Patchwork [1/3] xfs: honor the O_SYNC flag for aysnchronous direct I/O requests

login
register
mail settings
Submitter Jeff Moyer
Date Jan. 27, 2012, 9:15 p.m.
Message ID <1327698949-12616-2-git-send-email-jmoyer@redhat.com>
Download mbox | patch
Permalink /patch/138333/
State New
Headers show

Comments

Jeff Moyer - Jan. 27, 2012, 9:15 p.m.
Hi,

If a file is opened with O_SYNC|O_DIRECT, the drive cache does not get
flushed after the write completion.  Instead, it's flushed *before* the
I/O is sent to the disk (in __generic_file_aio_write).  This patch
attempts to fix that problem by marking an I/O as requiring a cache
flush in endio processing.  I'll send a follow-on patch to the
generic write code to get rid of the bogus generic_write_sync call
when EIOCBQUEUED is returned.

Signed-off-by: Jeff Moyer <jmoyer@redhat.com>
---
 fs/xfs/xfs_aops.c |   69 +++++++++++++++++++++++++++++++++++++++++++++++++++-
 fs/xfs/xfs_aops.h |    1 +
 fs/xfs/xfs_buf.c  |    9 +++++++
 3 files changed, 77 insertions(+), 2 deletions(-)
Christoph Hellwig - Jan. 28, 2012, 2:59 p.m.
This looks pretty good.  Did this past xfstests?  I'd also like to add
tests actually executing this code path just, to be sure.  E.g. variants
of aio-stress actually using O_SYNC.  We can't easily test data really
made it to disk that way, although at least we make sure the code
doesn't break.

On Fri, Jan 27, 2012 at 04:15:47PM -0500, Jeff Moyer wrote:
> Hi,
> 
> If a file is opened with O_SYNC|O_DIRECT, the drive cache does not get
> flushed after the write completion.  Instead, it's flushed *before* the
> I/O is sent to the disk (in __generic_file_aio_write).

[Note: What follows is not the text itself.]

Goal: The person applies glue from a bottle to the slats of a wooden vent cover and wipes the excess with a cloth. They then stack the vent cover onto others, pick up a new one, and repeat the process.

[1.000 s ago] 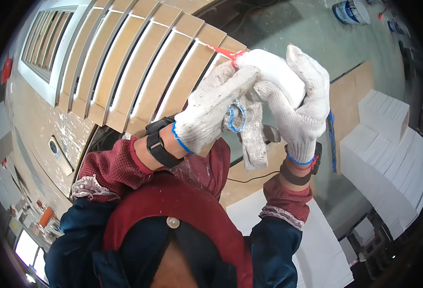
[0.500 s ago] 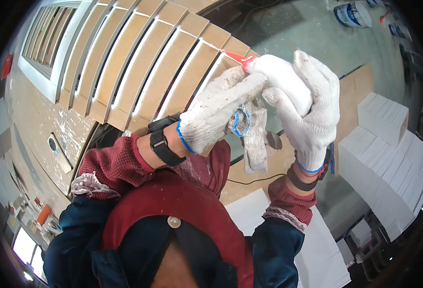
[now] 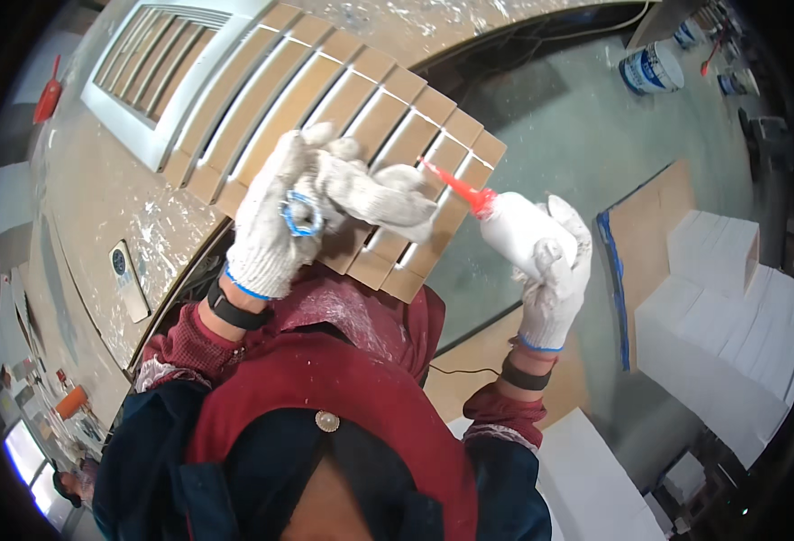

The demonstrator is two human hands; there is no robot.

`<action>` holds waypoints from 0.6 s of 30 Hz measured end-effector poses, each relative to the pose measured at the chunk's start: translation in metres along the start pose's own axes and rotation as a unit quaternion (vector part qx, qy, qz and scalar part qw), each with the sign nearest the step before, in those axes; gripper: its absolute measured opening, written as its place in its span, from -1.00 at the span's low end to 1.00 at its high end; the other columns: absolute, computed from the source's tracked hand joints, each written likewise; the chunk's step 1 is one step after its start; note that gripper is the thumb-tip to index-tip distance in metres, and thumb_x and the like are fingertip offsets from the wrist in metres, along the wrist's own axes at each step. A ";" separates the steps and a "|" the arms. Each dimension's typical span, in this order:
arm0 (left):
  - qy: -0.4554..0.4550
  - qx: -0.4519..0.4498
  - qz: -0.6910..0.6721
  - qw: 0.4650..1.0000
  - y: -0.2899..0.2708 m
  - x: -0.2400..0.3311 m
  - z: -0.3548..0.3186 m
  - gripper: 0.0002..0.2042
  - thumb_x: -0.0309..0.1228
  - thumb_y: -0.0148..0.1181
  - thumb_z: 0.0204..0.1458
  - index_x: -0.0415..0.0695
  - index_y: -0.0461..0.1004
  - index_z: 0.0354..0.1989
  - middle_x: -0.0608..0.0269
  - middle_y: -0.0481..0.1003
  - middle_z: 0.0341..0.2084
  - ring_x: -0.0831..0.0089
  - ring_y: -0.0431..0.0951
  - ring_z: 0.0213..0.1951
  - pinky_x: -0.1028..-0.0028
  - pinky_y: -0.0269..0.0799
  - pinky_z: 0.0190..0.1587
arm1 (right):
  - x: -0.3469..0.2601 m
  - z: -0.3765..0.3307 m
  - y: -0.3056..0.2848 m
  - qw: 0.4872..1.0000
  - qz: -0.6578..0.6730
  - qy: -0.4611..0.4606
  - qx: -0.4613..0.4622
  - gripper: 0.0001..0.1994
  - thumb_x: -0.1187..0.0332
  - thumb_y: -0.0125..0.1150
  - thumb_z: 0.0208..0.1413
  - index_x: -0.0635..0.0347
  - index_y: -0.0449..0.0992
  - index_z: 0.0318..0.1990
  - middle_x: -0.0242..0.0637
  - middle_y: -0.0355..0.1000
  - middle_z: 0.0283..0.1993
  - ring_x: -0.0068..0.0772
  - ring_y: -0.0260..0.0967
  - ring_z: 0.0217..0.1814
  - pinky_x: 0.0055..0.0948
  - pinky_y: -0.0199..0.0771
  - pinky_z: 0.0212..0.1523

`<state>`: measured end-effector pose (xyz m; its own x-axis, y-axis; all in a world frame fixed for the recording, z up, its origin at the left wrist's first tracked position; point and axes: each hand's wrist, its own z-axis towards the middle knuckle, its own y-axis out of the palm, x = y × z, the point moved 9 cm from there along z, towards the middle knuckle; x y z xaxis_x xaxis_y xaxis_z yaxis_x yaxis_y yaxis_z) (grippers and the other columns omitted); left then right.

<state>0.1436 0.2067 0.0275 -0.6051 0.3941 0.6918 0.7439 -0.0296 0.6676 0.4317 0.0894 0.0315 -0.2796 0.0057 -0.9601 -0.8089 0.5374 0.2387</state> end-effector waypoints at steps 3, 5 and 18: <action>0.037 0.084 0.001 0.996 -0.019 0.028 -0.018 -0.62 -0.21 -0.05 0.29 -0.21 0.31 0.14 -0.04 0.48 -0.06 0.24 0.53 -0.06 0.39 0.49 -0.03 | 0.003 -0.013 0.027 0.998 0.036 0.020 -0.038 -0.37 0.31 0.32 -0.08 0.30 0.27 0.17 -0.13 0.37 0.04 -0.38 0.45 -0.10 -0.59 0.54 -0.41; 0.059 0.116 0.018 0.991 -0.036 0.034 -0.028 -0.61 -0.23 0.00 0.27 -0.21 0.30 0.16 -0.04 0.45 -0.03 0.23 0.51 -0.03 0.34 0.48 0.03 | 0.007 -0.021 0.046 0.995 0.057 0.035 -0.068 -0.36 0.32 0.32 -0.10 0.29 0.26 0.18 -0.11 0.36 0.06 -0.32 0.44 -0.04 -0.52 0.57 -0.29; 0.131 0.008 -0.071 0.989 -0.054 0.078 -0.063 -0.63 -0.45 0.14 0.16 -0.20 0.29 0.13 0.11 0.46 -0.39 0.35 0.51 -0.41 0.32 0.54 -0.25 | 0.022 -0.089 0.172 0.955 -0.138 -0.049 -0.258 -0.29 0.37 0.51 -0.23 0.32 0.27 0.12 -0.17 0.34 0.07 -0.35 0.32 0.14 -0.37 0.46 0.07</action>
<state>0.0386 0.1809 0.0626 -0.7553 0.1412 0.6399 0.6489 0.0247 0.7605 0.2411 0.1070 0.0645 0.0109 0.0164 -0.9998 -0.9990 0.0434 -0.0101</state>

XFS doesn't actually use __generic_file_aio_write, so this sentence
isn't correct for XFS.

> +	} else if (xfs_ioend_needs_cache_flush(ioend)) {
> +		struct xfs_inode *ip = XFS_I(ioend->io_inode);
> +		struct xfs_mount *mp = ip->i_mount;
> +		int	err;
> +		int	log_flushed = 0;
> +
> +		/*
> +		 * Check to see if we only need to sync data.  If so,
> +		 * we can skip the log flush.
> +		 */
> +		if (IS_SYNC(ioend->io_inode) ||
> +		    (ioend->io_iocb->ki_filp->f_flags & __O_SYNC)) {

> +			err = _xfs_log_force(mp, XFS_LOG_SYNC, &log_flushed);

Can you add a TODO comment that this actually is synchronous and thus
will block the I/O completion work queue?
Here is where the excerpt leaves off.